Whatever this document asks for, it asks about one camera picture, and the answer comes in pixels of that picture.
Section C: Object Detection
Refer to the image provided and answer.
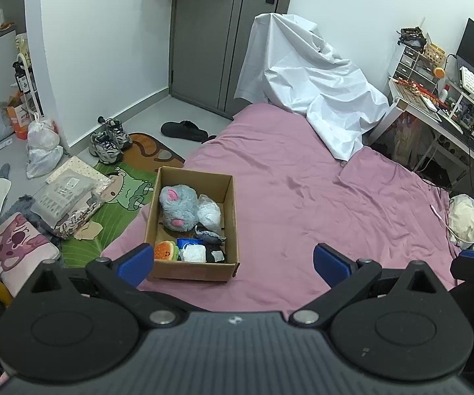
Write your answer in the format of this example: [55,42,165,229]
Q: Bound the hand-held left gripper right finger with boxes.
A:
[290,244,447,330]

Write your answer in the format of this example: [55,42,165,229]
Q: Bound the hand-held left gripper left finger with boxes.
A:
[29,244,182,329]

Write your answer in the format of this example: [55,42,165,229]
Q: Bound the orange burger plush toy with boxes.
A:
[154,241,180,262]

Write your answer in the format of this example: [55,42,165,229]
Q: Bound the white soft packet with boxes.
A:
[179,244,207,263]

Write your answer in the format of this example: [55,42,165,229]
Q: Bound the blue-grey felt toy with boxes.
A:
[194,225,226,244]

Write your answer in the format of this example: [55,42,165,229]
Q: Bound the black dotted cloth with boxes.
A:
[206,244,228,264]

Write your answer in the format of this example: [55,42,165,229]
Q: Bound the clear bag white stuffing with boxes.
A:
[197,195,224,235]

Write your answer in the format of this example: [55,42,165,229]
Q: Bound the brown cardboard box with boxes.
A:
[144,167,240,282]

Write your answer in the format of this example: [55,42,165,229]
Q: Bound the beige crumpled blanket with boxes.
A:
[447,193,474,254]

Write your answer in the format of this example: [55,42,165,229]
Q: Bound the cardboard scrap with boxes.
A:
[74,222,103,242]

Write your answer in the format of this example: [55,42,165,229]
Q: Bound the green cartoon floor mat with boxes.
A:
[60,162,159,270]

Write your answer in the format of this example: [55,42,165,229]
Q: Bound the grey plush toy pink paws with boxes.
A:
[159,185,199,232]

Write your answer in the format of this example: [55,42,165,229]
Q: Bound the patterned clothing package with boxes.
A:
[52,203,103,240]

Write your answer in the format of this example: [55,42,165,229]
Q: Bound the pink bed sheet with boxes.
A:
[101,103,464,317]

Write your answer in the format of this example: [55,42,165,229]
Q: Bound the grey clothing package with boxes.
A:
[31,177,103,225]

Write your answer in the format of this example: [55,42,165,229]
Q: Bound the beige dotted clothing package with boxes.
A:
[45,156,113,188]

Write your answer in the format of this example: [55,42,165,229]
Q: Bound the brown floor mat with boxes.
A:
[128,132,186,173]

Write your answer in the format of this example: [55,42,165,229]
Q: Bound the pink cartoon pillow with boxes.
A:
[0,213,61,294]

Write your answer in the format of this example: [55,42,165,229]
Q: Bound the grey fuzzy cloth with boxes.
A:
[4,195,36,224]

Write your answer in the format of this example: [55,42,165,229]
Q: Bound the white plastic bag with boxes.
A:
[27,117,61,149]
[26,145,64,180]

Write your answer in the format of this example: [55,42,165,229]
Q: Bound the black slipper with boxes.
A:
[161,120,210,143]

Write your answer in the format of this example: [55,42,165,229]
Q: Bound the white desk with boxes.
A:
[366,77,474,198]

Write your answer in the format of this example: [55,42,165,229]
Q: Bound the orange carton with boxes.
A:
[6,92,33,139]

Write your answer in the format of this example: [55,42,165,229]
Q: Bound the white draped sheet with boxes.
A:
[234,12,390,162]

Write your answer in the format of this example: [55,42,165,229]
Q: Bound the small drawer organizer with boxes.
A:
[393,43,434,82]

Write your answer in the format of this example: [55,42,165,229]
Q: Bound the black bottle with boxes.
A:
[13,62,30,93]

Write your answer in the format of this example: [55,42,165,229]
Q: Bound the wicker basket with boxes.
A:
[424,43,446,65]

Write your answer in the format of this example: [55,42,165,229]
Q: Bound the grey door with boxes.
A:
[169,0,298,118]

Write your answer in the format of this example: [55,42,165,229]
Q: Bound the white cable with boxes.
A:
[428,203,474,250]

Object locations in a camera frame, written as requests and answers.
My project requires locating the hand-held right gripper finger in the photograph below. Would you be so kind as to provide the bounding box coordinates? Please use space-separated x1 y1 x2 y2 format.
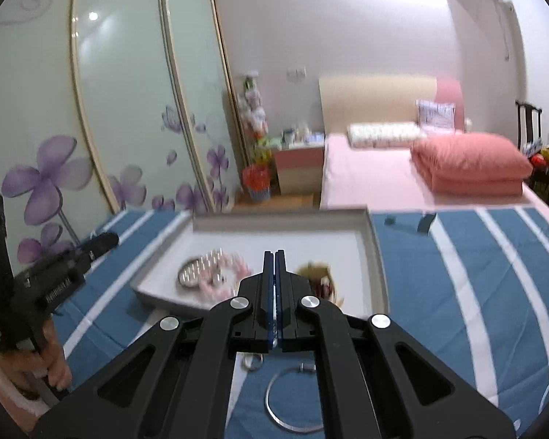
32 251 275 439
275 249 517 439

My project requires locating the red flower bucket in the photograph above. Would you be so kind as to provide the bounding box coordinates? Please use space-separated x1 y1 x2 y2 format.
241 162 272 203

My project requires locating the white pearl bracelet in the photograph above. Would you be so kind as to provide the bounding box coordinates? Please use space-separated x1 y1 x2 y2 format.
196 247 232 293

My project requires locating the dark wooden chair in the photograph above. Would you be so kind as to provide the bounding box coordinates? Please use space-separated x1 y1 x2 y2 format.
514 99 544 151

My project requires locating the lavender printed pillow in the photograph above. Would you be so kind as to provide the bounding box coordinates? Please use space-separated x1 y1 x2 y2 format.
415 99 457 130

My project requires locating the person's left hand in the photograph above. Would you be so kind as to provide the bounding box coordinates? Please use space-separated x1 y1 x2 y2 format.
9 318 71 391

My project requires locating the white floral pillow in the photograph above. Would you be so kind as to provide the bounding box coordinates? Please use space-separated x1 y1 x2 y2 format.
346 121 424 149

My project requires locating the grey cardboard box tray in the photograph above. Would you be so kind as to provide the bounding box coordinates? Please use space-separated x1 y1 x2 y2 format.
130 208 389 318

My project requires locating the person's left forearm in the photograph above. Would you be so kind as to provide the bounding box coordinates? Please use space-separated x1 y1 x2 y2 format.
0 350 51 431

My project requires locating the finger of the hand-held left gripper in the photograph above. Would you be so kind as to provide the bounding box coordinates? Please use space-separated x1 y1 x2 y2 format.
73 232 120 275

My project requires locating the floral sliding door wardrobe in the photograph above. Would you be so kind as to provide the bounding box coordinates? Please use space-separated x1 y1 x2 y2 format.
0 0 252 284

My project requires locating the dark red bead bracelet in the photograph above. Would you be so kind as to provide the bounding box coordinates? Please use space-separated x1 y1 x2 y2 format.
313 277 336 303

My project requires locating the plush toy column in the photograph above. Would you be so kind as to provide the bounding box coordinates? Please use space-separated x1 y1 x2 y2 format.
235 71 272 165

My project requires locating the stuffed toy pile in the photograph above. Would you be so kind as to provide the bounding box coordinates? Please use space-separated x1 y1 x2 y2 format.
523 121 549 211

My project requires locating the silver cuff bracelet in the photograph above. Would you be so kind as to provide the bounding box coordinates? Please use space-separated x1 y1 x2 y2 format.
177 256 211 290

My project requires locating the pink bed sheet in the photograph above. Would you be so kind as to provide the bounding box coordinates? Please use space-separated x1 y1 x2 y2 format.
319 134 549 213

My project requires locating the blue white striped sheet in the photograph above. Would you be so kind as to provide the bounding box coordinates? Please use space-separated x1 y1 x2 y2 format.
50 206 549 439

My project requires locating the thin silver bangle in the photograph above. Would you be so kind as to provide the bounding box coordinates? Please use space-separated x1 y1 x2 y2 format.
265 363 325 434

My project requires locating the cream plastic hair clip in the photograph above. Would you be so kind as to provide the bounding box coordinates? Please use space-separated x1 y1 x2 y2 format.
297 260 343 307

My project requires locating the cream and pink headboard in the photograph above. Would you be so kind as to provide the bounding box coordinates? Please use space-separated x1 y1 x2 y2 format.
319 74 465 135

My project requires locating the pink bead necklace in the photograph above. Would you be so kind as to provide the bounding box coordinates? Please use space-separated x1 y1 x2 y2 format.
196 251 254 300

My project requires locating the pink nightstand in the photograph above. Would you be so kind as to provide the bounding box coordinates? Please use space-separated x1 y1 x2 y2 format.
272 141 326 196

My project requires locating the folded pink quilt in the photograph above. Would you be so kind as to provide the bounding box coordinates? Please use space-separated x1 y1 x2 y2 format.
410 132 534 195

━━━━━━━━

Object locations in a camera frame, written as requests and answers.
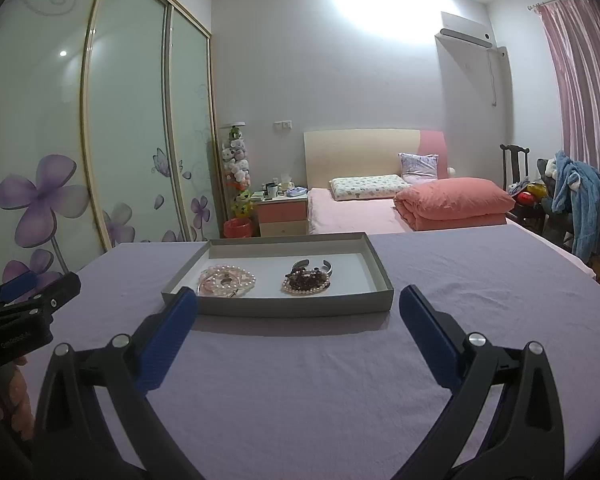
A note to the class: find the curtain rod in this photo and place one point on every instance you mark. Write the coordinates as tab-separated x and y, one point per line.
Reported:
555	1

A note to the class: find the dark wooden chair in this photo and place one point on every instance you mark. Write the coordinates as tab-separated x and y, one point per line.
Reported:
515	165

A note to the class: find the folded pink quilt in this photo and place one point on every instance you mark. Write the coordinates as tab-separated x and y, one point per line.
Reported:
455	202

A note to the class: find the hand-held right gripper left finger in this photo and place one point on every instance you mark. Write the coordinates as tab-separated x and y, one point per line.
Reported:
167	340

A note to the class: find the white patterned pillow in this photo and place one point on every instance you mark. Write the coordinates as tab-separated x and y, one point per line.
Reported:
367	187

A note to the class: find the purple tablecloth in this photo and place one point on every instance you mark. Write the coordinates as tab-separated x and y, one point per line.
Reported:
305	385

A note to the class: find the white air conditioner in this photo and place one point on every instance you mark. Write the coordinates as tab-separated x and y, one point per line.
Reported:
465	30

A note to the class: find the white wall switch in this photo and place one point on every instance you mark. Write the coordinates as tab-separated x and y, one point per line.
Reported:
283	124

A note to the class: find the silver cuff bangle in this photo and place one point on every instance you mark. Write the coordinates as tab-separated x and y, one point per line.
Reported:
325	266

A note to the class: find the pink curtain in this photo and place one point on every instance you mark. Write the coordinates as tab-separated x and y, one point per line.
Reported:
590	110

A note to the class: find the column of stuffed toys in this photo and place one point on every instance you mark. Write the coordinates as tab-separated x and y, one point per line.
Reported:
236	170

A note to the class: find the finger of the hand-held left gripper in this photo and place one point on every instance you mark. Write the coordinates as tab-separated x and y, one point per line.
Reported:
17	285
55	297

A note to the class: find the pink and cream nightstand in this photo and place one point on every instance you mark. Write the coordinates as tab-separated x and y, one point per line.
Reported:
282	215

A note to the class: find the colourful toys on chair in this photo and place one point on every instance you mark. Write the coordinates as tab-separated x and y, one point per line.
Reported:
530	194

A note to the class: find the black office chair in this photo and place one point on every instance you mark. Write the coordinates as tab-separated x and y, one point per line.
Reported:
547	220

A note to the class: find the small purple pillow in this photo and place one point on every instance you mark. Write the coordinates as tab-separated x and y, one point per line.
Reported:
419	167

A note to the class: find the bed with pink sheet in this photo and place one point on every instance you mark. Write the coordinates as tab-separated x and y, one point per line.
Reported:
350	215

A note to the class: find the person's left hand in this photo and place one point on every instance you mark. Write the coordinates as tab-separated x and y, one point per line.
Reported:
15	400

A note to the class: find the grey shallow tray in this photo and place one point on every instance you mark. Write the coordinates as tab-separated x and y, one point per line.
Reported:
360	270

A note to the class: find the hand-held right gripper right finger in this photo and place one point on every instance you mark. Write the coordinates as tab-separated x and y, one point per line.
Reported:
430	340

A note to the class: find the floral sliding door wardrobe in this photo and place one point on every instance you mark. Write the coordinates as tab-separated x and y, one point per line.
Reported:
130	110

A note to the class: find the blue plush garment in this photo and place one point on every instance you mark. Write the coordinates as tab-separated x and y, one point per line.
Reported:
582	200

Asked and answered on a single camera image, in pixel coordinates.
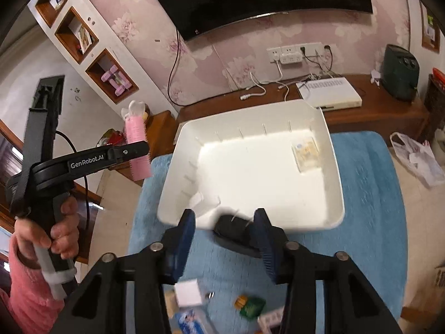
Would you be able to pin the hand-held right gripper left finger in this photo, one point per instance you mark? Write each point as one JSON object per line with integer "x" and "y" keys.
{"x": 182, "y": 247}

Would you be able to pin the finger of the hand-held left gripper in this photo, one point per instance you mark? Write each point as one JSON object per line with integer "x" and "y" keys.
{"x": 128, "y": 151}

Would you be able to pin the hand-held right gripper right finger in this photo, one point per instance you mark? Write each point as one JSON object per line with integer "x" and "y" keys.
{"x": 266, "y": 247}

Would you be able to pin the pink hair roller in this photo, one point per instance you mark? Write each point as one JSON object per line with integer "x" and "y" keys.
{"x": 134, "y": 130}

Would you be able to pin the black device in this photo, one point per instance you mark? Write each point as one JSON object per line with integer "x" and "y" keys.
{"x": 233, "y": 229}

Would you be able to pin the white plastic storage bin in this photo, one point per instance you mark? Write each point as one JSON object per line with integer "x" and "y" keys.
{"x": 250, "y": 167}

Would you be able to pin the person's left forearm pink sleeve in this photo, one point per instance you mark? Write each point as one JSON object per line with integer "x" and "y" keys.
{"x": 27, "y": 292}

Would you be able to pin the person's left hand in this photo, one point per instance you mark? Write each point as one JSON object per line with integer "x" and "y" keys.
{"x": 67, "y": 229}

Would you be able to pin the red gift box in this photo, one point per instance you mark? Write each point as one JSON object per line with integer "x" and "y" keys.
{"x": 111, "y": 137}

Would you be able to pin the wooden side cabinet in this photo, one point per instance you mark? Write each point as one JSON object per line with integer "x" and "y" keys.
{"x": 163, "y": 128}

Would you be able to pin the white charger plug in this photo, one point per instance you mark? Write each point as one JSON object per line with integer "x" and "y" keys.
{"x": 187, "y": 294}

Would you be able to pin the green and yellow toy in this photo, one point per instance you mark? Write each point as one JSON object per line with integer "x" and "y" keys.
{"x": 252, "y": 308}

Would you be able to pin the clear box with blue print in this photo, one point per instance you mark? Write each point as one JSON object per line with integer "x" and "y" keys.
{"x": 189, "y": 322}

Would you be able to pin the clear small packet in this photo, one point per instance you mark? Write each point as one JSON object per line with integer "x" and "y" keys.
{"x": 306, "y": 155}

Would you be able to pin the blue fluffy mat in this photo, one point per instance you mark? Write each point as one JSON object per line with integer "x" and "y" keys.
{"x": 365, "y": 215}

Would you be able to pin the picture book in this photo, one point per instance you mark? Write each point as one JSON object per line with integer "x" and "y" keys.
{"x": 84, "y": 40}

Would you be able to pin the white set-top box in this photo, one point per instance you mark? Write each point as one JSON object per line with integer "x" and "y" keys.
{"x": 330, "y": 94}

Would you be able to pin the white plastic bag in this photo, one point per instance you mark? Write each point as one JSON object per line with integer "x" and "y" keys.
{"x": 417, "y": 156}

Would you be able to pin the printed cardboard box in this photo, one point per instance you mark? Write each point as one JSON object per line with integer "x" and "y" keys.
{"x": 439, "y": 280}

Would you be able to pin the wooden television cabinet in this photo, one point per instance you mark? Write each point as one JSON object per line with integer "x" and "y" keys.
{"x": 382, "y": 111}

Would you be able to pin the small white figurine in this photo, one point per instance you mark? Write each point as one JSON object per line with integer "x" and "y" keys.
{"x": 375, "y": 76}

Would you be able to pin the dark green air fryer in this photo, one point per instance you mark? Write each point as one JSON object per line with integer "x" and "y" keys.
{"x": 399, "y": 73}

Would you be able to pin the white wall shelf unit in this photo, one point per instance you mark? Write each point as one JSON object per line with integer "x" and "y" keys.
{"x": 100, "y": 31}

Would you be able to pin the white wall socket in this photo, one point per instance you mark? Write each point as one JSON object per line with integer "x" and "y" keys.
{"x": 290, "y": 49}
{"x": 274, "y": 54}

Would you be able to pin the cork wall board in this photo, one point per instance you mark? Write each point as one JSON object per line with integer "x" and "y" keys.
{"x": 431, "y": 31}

━━━━━━━━

What the task asks: Gather from the records above every line containing the string "image".

Solution for this exercise:
Refer to the image provided and answer.
Asked and answered on a single camera image, in pixel coordinates.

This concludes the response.